Your task is to restate word for word the lines of the listing below that start at the one containing "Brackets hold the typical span" and run to the end; please add nothing.

#### Dataset excerpt ####

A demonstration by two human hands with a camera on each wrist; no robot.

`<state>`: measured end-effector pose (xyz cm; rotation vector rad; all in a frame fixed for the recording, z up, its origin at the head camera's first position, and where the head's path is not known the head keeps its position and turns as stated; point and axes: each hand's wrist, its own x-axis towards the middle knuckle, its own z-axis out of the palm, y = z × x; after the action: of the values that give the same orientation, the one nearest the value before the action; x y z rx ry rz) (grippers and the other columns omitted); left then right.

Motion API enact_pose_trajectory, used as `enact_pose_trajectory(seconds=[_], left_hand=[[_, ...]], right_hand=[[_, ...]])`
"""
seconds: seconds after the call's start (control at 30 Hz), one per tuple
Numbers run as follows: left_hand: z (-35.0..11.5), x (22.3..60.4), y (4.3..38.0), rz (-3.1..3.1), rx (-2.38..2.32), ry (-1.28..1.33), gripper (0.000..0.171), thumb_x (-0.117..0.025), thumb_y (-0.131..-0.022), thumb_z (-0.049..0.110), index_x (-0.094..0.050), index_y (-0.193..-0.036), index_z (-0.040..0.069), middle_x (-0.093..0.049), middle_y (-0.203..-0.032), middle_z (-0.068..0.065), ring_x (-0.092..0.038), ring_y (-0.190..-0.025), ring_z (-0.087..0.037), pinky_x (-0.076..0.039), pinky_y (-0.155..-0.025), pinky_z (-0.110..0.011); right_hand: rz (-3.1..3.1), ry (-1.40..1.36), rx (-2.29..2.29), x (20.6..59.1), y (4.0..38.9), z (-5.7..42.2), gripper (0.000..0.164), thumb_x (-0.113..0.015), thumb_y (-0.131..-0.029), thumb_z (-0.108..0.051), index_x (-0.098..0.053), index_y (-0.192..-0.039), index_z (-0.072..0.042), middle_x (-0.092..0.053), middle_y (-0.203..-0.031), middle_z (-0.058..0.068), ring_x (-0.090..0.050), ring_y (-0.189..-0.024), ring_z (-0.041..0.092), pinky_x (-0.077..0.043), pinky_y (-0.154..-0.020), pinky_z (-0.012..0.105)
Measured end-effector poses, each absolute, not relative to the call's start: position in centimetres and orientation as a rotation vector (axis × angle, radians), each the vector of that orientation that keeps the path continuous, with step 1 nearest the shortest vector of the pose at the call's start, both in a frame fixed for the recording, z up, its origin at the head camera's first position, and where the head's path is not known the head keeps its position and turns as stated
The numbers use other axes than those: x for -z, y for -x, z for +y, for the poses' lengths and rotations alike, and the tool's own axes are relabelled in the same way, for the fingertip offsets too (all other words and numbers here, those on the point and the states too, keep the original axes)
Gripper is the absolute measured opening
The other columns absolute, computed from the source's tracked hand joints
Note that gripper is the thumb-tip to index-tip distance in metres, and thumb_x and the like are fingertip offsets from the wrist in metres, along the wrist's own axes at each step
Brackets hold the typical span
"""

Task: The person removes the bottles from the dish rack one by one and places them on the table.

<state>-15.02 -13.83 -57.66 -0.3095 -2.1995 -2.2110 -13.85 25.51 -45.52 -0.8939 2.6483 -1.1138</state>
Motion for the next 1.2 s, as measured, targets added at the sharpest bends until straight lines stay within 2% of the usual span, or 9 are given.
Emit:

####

> _Answer to the exercise_
Brackets hold the typical span
"""

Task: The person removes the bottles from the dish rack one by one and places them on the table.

<state>-15.02 -13.83 -57.66 -0.3095 -2.1995 -2.2110 -13.85 25.51 -45.52 -0.8939 2.6483 -1.1138</state>
Motion for the next 1.2 s, as measured, targets added at the sharpest bends until straight lines stay within 2% of the usual span, or 9 are given.
Emit:

With that, the answer is complete.